How OSF Meets ‘Desirable Characteristics for Data Repositories’

July 13th, 2022,

Both the National Institutes for Health (NIH) and National Science and Technology Council (NSTC) in the United States have recently issued important guidelines to help the researchers, investigators, and institutions they fund select a repository to share data. The NIH’s Supplemental Policy Information: Selecting a Repository for Data Resulting from NIH-Supported Research guidance comes from their goal to ensure data is managed and shared in a way that is Findable, Accessible, Interoperable, and Re-usable (FAIR). NSTC’s guidance on desirable characteristics for federally funded research comes as a result of the Memorandum on Increasing Access to the Results of Federally Funded Scientific Research issued by the White House Office of Science and Technology Policy in 2013, and the Request for Comments on Desirable Characteristics of Data Repositories in 2020. Sharing research and data accelerates knowledge, enhances the potential for collaboration, and maximizes data value for the research community. Sharing data also makes for a more open government, facilitates evidence-based decision making, and yields greater returns on Americans’ investments in Research and Development.

The proposed guidelines, agreed to by U.S. federal agencies, support consistency across agencies and will eventually coordinate data storage and management of Federally funded research. The aligned-agency characteristics further commit to FAIR research, also enabling equity and security.

The Open Science Framework (OSF) offers researchers an open-source, collaborative management solution for conducting, sharing, and reporting their research across the stages of the research lifecycle, including many integrations with adjacent tools to increase efficiency. The three areas the desirable characteristics focus on – Organizational Infrastructure, Digital Object Management, and Technology – are critical to continued development and maintenance of OSF.

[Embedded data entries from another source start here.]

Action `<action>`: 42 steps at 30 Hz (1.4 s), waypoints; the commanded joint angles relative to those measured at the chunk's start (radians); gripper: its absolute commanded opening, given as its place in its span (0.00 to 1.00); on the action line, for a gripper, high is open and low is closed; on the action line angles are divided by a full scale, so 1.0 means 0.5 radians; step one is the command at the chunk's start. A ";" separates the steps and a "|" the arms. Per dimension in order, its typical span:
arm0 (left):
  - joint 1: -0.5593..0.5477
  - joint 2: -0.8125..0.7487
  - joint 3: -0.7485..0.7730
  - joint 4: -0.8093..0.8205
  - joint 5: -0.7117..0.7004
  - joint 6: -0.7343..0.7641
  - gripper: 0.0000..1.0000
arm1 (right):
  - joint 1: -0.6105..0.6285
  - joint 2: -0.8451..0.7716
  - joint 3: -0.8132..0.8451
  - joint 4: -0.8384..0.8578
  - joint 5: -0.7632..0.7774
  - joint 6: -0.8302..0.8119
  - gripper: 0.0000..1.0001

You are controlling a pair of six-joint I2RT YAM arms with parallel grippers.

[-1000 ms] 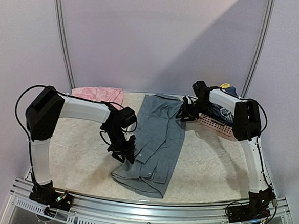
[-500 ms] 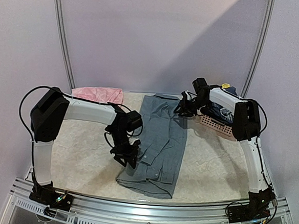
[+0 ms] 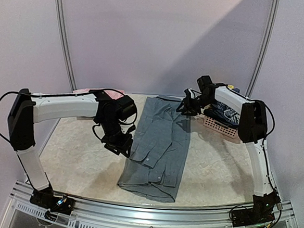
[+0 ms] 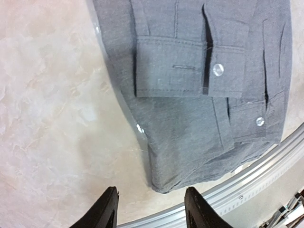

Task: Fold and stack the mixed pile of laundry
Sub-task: Fold the rectangle-folded shirt at the center of the board.

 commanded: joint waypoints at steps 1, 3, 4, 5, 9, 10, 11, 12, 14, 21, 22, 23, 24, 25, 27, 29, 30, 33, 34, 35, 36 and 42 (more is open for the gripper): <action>-0.025 -0.092 -0.095 -0.046 -0.120 0.065 0.48 | 0.012 -0.310 -0.062 -0.083 0.051 -0.127 0.44; -0.025 -0.130 -0.159 -0.016 -0.094 0.081 0.48 | 0.018 -0.415 -0.155 -0.096 0.101 -0.146 0.44; -0.026 -0.146 -0.188 0.002 -0.071 0.092 0.48 | 0.024 -0.460 -0.227 -0.084 0.123 -0.142 0.44; -0.025 -0.167 -0.221 0.021 -0.052 0.102 0.48 | 0.031 -0.528 -0.301 -0.065 0.146 -0.129 0.44; -0.025 -0.211 -0.329 0.096 0.036 0.177 0.48 | 0.109 -0.826 -0.697 0.084 0.260 -0.052 0.47; -0.022 -0.217 -0.343 0.106 0.054 0.197 0.48 | 0.135 -0.920 -0.789 0.119 0.292 -0.031 0.47; -0.020 -0.221 -0.355 0.109 0.062 0.215 0.48 | 0.167 -0.977 -0.919 0.145 0.335 0.009 0.47; -0.016 -0.224 -0.366 0.115 0.073 0.231 0.48 | 0.198 -1.050 -1.021 0.168 0.365 0.048 0.48; -0.010 -0.237 -0.382 0.125 0.096 0.253 0.48 | 0.251 -1.205 -1.230 0.220 0.440 0.145 0.49; -0.004 -0.338 -0.499 0.221 0.180 0.270 0.50 | 0.435 -1.758 -1.719 0.086 0.799 0.502 0.55; -0.001 -0.356 -0.526 0.243 0.213 0.269 0.50 | 0.462 -1.831 -1.761 0.049 0.848 0.547 0.56; 0.002 -0.373 -0.552 0.257 0.243 0.269 0.50 | 0.488 -1.887 -1.799 0.015 0.888 0.610 0.56; 0.005 -0.388 -0.572 0.271 0.272 0.265 0.50 | 0.516 -1.972 -1.839 -0.013 0.924 0.690 0.57; 0.008 -0.406 -0.589 0.277 0.293 0.268 0.50 | 0.544 -2.022 -1.875 -0.044 0.958 0.735 0.58; 0.007 -0.437 -0.603 0.271 0.310 0.277 0.51 | 0.603 -2.157 -1.940 -0.100 1.020 0.831 0.61; 0.012 -0.451 -0.580 0.222 0.290 0.301 0.51 | 0.661 -2.256 -2.016 -0.126 1.074 0.926 0.63; 0.012 -0.455 -0.569 0.205 0.274 0.317 0.51 | 0.684 -2.299 -2.063 -0.121 1.094 0.954 0.65; 0.012 -0.464 -0.581 0.216 0.236 0.347 0.51 | 0.726 -2.466 -2.289 -0.032 1.116 1.059 0.69; 0.012 -0.460 -0.590 0.224 0.230 0.347 0.51 | 0.733 -2.525 -2.362 0.006 1.119 1.075 0.70; 0.012 -0.455 -0.598 0.219 0.230 0.345 0.51 | 0.736 -2.559 -2.431 0.047 1.110 1.091 0.71; 0.012 -0.451 -0.603 0.214 0.237 0.340 0.51 | 0.741 -2.598 -2.478 0.079 1.093 1.100 0.71; 0.009 -0.501 -0.667 0.209 0.221 0.279 0.52 | 0.830 -2.748 -2.707 0.187 1.071 1.094 0.74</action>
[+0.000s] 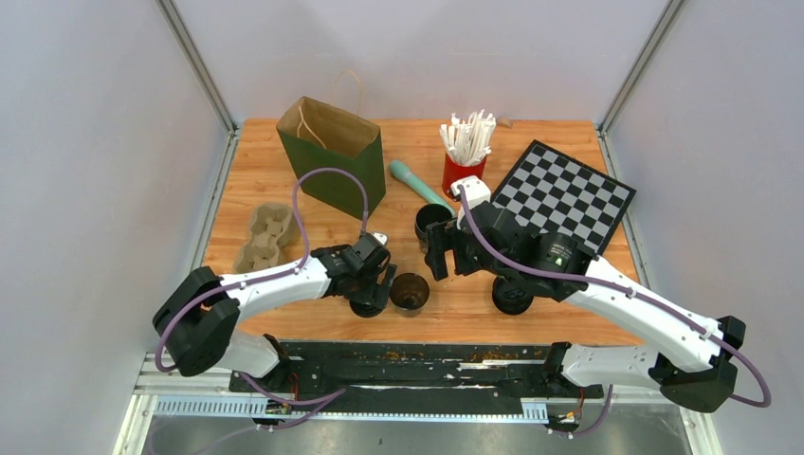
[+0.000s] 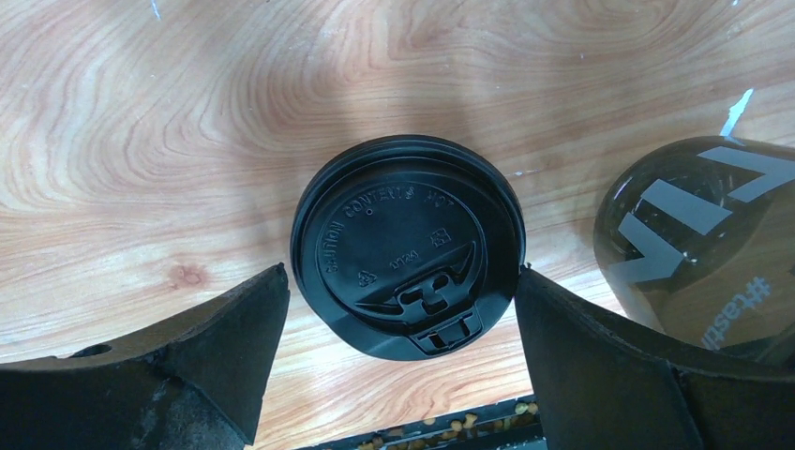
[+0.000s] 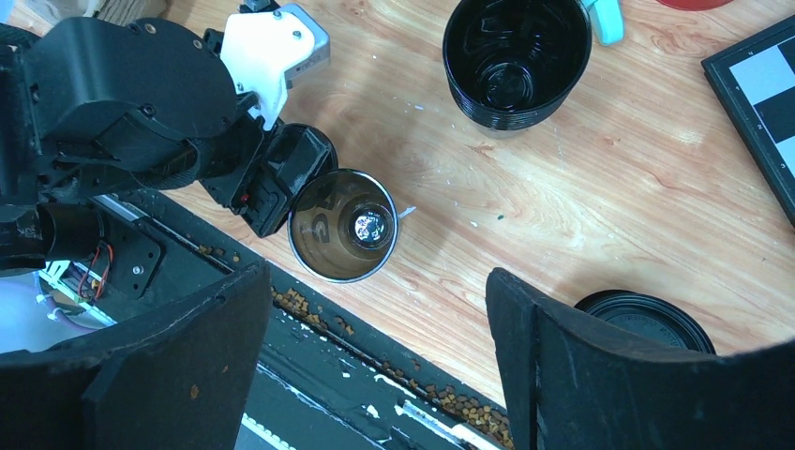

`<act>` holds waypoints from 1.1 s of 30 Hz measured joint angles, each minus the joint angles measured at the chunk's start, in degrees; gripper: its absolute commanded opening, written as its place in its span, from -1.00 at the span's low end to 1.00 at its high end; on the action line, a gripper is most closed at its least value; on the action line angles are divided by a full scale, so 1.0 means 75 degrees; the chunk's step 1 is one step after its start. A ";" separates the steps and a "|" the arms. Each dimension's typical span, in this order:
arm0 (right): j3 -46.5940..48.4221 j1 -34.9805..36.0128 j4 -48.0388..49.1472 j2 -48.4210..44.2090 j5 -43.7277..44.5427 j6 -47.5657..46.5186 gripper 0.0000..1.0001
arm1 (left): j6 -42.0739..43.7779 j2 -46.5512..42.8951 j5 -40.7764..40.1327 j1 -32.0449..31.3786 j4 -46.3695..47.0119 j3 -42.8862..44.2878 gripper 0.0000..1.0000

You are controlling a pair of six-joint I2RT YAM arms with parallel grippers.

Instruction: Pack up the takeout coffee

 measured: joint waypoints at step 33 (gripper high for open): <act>-0.0478 0.0000 0.0023 -0.0530 0.0076 0.0044 0.68 | 0.0221 -0.1585 -0.0108 -0.0157 -0.2212 0.2317 0.54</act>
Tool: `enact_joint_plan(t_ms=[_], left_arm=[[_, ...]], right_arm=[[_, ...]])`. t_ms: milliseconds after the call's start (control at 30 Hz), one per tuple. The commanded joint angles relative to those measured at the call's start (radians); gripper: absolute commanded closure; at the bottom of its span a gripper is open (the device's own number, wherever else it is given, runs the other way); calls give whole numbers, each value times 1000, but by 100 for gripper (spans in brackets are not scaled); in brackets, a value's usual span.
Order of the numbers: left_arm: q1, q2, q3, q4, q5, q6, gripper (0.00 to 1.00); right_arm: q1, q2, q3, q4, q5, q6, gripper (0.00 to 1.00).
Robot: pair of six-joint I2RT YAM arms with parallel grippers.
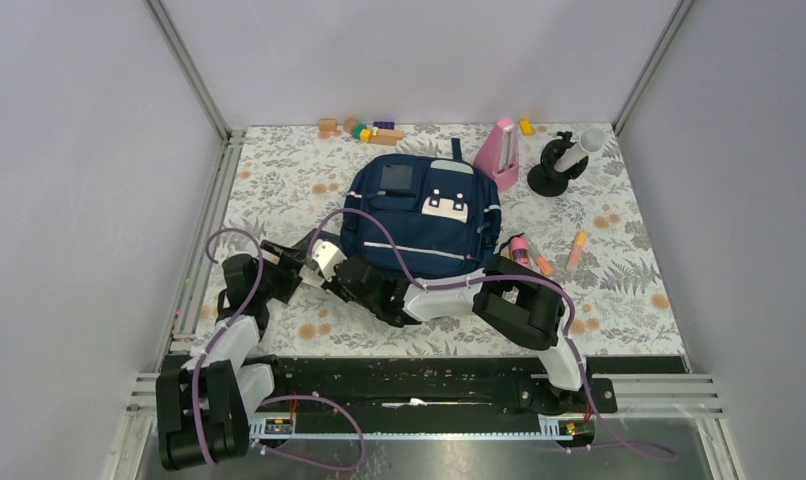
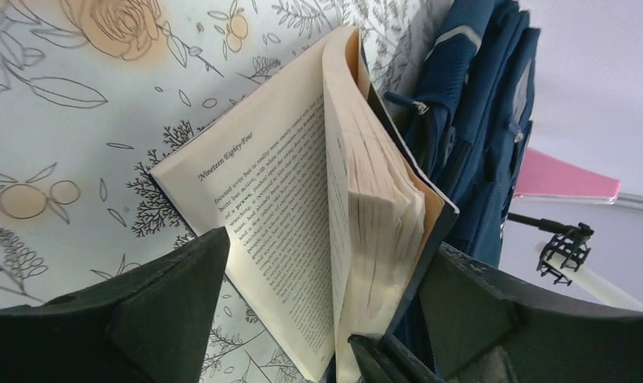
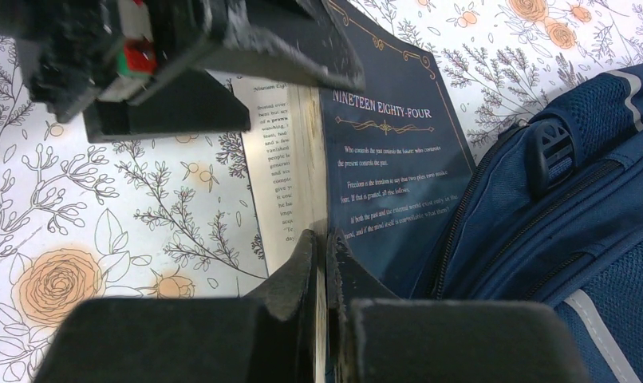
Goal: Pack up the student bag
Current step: Pick up the book from the center of the board.
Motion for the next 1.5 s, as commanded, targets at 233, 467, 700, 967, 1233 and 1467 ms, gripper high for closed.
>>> enact_joint_plan(t_ms=[233,467,700,967,1233,1467], left_arm=[[-128,75,59,161,-45,-25,55],[-126,44,101,75,-88,40,99],[-25,-139,218,-187,-111,208,100],[11,-333,425,-462,-121,398,100],[11,-424,579,-536,155,634,100],[-14,-445,649,-478,466,588,100]], right_arm=[[-34,-88,-8,73,69,-3,100],[-34,-155,-58,79,55,-7,82],[-63,-345,-97,-80,22,14,35],[-172,-519,-1,-403,-206,118,23],[-323,-655,43,-601,-433,241,21],[-419,-759,2,-596,-734,348,18]])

NIH self assessment chart OSF Self-Assessment of NIH's desirable characteristics for selecting a data repository

The NIH Office of the Director also took the step to provide supplemental information on the Desirable Characteristics for Data Repositories to NIH-funded researchers, in anticipation of the new NIH policy for data management and sharing going into effect January 2023. Similar to the guidance from NSTC, they outline the importance of FAIR, security, metadata, access, and use guidance.

NSTC self assessment OSF Self-Assessment of NSTC's Desirable Characteristics of Data Repositories for Federally funded Research

OSF is joined by other generalist repositories (i.e., online location that accepts data regardless of type, format, content, or disciplinary focus) as part of the NIH’s Generalist Repositories Ecosystem Initiative (GREI) in collaborating to provide repositories to researchers that meet and exceed these characteristics. To learn more about those activities, upcoming webinar and training opportunities, and selecting a repository for your data visit the NIH Office of Data Science page on improving data access and the GREI initiative.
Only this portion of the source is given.